I have been a MT user for a few months now and now find myself asking for assistance / advice of other members.

My problem:

A few months ago I got a new job. During the interview the company did tell me that I was heading into a position that was mismanaged for a period of time and was in a state of disarray. What they failed to tell me was how bad it actually was.

There are personnel issues, workload issues (some people over worked, while others play on the computer all day), there are no policies in place to govern worker behavior.

I have started using some of the MT tools with my directs, but finding it difficult to change past behaviors as other managers just let their directs do as they please. I am finding it hard to give feedback for a specific behavior when others within the company are allowed to behave in the same manner without consequences.

I find the situation very frustrating and difficult. Being new, I want to make a positive impression, but changing the behavior of my team, when others within the company are still allowed to continue their behavior, seems easier said than done.

I appreciate any ideas that you may have.

J.

stephenbooth_uk's picture

[quote="bates_40"]I have started using some of the MT tools with my directs, but finding it difficult to change past behaviors as other managers just let their directs do as they please. I am finding it hard to give feedback for a specific behavior when others within the company are allowed to behave in the same manner without consequences.

I find the situation very frustrating and difficult. Being new, I want to make a positive impression, but changing the behavior of my team, when others within the company are still allowed to continue their behavior, seems easier said than done.[/quote]

Ouch!

Clearly more senior management see that there is a problem as they raised it before you took the job. I think your best bet is to keep applying the MT tools, in particular when someone does something good (i.e. your people who are doing all the work) give them lots of affirming feedback and the people who are playing on their computer all day gets goals set for them and adjusting feedback if they don't meet them. When you meet your boss make sure to praise your effective workers but don't mention you're not-effective ones unless specifically asked, then respond with what you're doing to improve them (so it's not "Bob's a lazy slob who comes in late and then spends his entire day playing solitaire and clock watching" it's "I've had to talk to Bob about his punctuality and for missing some pretty important deadlines. I've set him some goals over the coming weeks and will be checking his progress on a weekly basis"). If any of your non-effective workers complains that someone on another team gets away with stuff I think the best approach is to simply point out that that person doesn't work for you but the complainer does. Also you're giving them feedback because [b]they[/b] missed [b]their[/b] goal, what someone else did or didn't do (unless it directly impacted on their ability to meet their goal, e.g. there's a task dependancy so someone else had to finish their part of the task before they could start theirs (for analogy, a roofer can't start working until the bricklayer has finished building the walls), but that's a whole different ball game) is irrelevant.

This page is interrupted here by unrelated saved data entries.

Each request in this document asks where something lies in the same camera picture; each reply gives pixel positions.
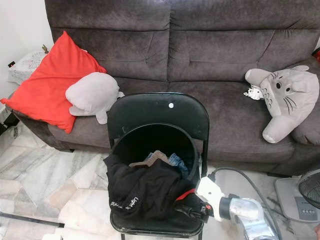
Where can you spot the black T-shirt red collar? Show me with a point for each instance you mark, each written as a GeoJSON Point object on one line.
{"type": "Point", "coordinates": [145, 192]}

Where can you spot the blue denim garment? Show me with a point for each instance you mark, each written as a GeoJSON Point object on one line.
{"type": "Point", "coordinates": [177, 161]}

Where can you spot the tan garment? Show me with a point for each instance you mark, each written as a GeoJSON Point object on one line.
{"type": "Point", "coordinates": [150, 158]}

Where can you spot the black folding chair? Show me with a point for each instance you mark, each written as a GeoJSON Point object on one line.
{"type": "Point", "coordinates": [157, 111]}

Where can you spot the small white toy figure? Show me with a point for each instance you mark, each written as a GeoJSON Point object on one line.
{"type": "Point", "coordinates": [253, 92]}

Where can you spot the grey Totoro plush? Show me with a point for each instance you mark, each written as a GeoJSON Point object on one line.
{"type": "Point", "coordinates": [285, 97]}

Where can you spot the grey seal plush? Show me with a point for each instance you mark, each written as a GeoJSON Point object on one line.
{"type": "Point", "coordinates": [92, 92]}

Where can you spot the dark grey fabric sofa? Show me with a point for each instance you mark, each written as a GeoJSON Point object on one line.
{"type": "Point", "coordinates": [220, 45]}

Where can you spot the lace-covered side table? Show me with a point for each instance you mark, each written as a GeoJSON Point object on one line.
{"type": "Point", "coordinates": [25, 65]}

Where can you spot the red cushion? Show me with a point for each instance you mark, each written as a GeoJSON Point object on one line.
{"type": "Point", "coordinates": [52, 85]}

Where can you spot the small brass figurine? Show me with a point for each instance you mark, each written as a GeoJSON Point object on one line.
{"type": "Point", "coordinates": [45, 49]}

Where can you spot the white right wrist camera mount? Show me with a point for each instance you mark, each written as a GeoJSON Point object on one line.
{"type": "Point", "coordinates": [210, 192]}

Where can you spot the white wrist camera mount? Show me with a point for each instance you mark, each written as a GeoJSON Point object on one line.
{"type": "Point", "coordinates": [210, 192]}
{"type": "Point", "coordinates": [52, 237]}

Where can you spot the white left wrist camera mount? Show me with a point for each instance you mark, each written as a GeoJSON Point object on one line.
{"type": "Point", "coordinates": [52, 237]}

It'll be difficult at first but eventually the non-effective workers will get fed up of getting mostly adjusting feedback whilst the effective ones get mostly affirming feedback and start to knuckle down, at least a bit more than they do at the moment so you'll have the opportunity to give them affirming feedback. Mean while your effective workers will knwo that their work is being appreciated and recognised.

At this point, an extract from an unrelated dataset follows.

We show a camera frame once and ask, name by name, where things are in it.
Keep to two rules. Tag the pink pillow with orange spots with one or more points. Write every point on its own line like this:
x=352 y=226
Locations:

Your team will be seen as one that gets things done and you'll be seen as a problem solver, your boss may even start saying to your peers "Well, [b]J's[/b] team are producing, so why can't yours?" holding you up as the exemplar of what good management is. They'll either start imitating you on the sly or just straight out ask how you managed it and you can point them to MT.

That might seem a bit rose tinted glasses (it does to me and I wrote it) but what's the alternative?

Stephen

ccleveland's picture

J,

[u]You[/u] are responsible for managing [u]your[/u] team's performance. If you let people in your group play on the computer all day without giving them direct feedback and possibly further steps, that's your responsibility.

"Can I give you some feedback? When I see you playing games on the Internet all day, it causes others in our group to have to pick up your workload and I begin to consider if we can replace you with someone else. What will you do differently?"

So what if other groups allow their teams to do the bad behavior? Other manager's aren't responsible for your team and vice versa. If it's your staff member saying this to you...just smile and walk away (see the [url=http://www.manager-tools.com/2007/10/feedback-and-the-shot-across-the-bo... across the bow podcast[/url]).

If you're not measuring your team's performance start right away! And then measure improvement as you provide feedback, late stage coaching, or, if you must, replace team members. As you make improvements, others (management and peers) will notice.

CC

Mark's picture

Great question. So sorry you are where you are.

Stephen - great post sir.

The only place I disagree with Stephen is the rose colored glasses cite.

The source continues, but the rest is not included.